INSTRUCTIONS TO FOLLOW
Drop every picture, then transcribe the remaining data exactly.
*** THE DATA ***
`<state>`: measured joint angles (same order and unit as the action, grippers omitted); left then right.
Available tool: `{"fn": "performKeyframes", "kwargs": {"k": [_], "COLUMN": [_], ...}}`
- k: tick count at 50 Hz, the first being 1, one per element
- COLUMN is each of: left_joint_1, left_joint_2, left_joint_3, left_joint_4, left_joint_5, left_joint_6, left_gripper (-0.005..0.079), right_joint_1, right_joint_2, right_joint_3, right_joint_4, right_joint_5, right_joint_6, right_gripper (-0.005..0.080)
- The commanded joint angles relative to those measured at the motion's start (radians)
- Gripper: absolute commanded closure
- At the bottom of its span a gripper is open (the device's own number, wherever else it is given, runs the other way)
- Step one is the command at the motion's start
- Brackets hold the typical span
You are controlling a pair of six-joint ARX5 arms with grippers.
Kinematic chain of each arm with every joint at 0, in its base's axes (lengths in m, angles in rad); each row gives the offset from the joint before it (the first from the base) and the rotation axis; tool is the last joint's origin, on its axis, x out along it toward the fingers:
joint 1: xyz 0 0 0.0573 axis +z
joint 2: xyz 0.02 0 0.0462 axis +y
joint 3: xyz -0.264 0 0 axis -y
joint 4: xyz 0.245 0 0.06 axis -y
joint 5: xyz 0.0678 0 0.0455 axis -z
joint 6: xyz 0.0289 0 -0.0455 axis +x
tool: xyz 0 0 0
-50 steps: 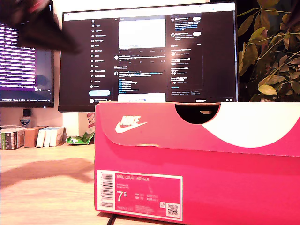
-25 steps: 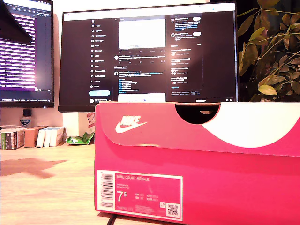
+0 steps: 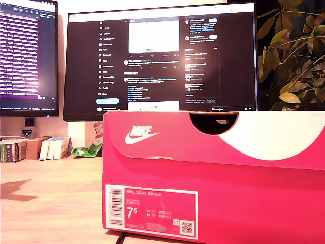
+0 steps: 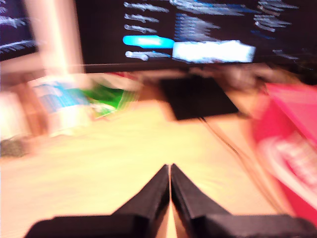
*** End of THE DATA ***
TASK SOLUTION
`<state>`: measured joint angles (same order and unit as the action, grippers omitted); left then right.
Available tool: `{"fn": "performKeyframes", "kwargs": {"k": [_], "COLUMN": [_], ...}}`
- k: tick count at 50 Hz, the first being 1, one per element
- COLUMN is each of: left_joint_1, left_joint_2, left_joint_3, left_joint_4, left_joint_5, left_joint_6, left_gripper (-0.005..0.079), right_joint_1, right_joint_2, right_joint_3, right_joint_4, right_joint_5, right_joint_6, right_gripper (-0.005..0.080)
- The commanded joint angles relative to those measured at the motion's start (radians)
- Gripper: absolute commanded closure
- At the bottom of its span a gripper is open (the device's own number, wherever else it is given, runs the other way)
- Step one is the command at the motion's start
- Brackets hold the typical span
You are controlling a pair of six-joint ARX5 arms with grippers.
Kinematic chain of each arm with every joint at 0, in its base's axes (lengths in m, angles in rad); each row gives the offset from the joint before it (the first from the base) and the rotation axis; tool is the last joint's origin, on its axis, x out along it toward the fingers:
joint 1: xyz 0 0 0.0573 axis +z
joint 2: xyz 0.02 0 0.0462 axis +y
joint 3: xyz -0.264 0 0 axis -y
joint 4: xyz 0.245 0 0.06 axis -y
joint 5: xyz 0.0678 0 0.0455 axis -z
joint 6: xyz 0.0289 0 -0.0455 axis +x
tool: xyz 0 0 0
-50 steps: 
-25 steps: 
+0 steps: 
+0 steps: 

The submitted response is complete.